7. Create unique value and learn to help anyone. All of us have things we can offer to others. Nothing feels better and nothing creates faster, more memorable genuine connections. What are your unique strengths, talents and passions? If you design logos, offer someone some free help with the branding for their new venture.
I once gave a copy of The 4-Hour Body to a new business friend who wanted to lose some weight. The next time I saw him, he’d lost 30 pounds. Is there any better gift to give? Before going to a meetup with a bestselling author and entrepreneur I admired, my wife and I created a list of our favorite vegan restaurants in San Francisco – because we knew he only ate plants and had just moved to town. We would have appreciated the same in his shoes. Your ability to help is only limited by your creativity.
8. Great genuine online connections. I see connecting online as maybe step one of twenty, but it is still an incredibly powerful, high-leverage step. Today there’s a community for every passion imaginable. You just have to do some looking. Join a private club or a forum. Even if it costs $20 or $100 a month, it’s worth checking out. You can always cancel later. I met my first group of online entrepreneur friends through Leo’s A-List Blogging Club, and his Sea Change Program has turned into an incredibly community for habit change. We’ve created our own members-only Connection Forum as part of the Connect with Anyone Course for this same reason.

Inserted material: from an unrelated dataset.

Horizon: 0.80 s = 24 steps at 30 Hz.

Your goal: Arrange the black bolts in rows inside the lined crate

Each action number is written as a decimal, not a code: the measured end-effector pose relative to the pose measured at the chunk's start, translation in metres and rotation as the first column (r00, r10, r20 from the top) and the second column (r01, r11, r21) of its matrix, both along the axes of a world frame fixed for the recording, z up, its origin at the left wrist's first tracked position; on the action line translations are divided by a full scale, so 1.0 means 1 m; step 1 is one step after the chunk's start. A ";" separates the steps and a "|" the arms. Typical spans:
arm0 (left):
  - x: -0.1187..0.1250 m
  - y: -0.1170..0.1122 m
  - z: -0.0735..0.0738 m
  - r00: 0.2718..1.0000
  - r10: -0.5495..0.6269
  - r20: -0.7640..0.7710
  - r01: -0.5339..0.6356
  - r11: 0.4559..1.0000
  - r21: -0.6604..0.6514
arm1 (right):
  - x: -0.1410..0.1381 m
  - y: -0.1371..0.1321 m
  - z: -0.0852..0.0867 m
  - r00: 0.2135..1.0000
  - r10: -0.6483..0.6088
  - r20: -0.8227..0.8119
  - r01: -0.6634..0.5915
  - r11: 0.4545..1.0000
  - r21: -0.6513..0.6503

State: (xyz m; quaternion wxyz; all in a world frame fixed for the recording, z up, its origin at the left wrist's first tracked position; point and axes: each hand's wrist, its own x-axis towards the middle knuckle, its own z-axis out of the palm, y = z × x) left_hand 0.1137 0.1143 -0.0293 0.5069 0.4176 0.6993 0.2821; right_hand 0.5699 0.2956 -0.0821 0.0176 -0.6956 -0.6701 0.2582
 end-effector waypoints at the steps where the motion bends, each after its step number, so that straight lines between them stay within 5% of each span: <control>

9. Build your in-person community. As soon as you can, take the virtual connections into the real world. No matter how big or small your town is, you have to find people in the flesh and blood with whom you can spend consistent time. Check out meetup.com, Craigslist, Facebook & LinkedIn groups or the classifieds of your hometown paper. Or better yet, walk into the hot local restaurant or cafe and ask the owner what’s happening in your realm of passions. Start attending events and saying hello. Watch what happens.
10. Make people a part of your world. The more personal the better. Get out on double dates, have beers, go on workouts, travel together. Do anything you can to make these people a part of your life. But only if you genuinely care about having them in your life. People will see straight through anything less than honest intentions.
11. Show Up. Nothing happens if you don’t show up. If you never press send on that email, dial that number, or walk through the door of your local event, you will never find the surroundings you need. And often times that leads to 99% of the results … showing up. At the end of the day, that’s the only thing that has lead to the connections that have changed my world. And it’s the only thing that ever will.
If you aren’t willing to show up, nothing else matters.
So, who’s in your corner?
The most recent studies show that over 80% of people are not happy with their work. This is a tragedy. It also means that most the people around us encourage complacency. They endorse these lives of quiet desperation that so much of the world is living. They put down our ideas on how to be different, and think we’re crazy (or even stupid) for thinking we can take the road less traveled.
They tell us it’s impossible to actually build a life and career around work we’re truly passionate about.
The more time we hang around them, the more we start to believe it and the less we actually try to make a meaningful impact in the world.
But we have a choice.
We can choose to continue to hang around the people who tell us we’re stupid for thinking things could be different. Or we could surround ourselves with the people who inspire possibility.
The choice is 100% on us.
Either way, one thing is for sure. The people around us will change our world.
The question is, will they kill our dreams or make them come true?
That’s on you to decide.
You have more control than you likely realize.
Do something with it.
After all, what could be possible with the right people in your corner?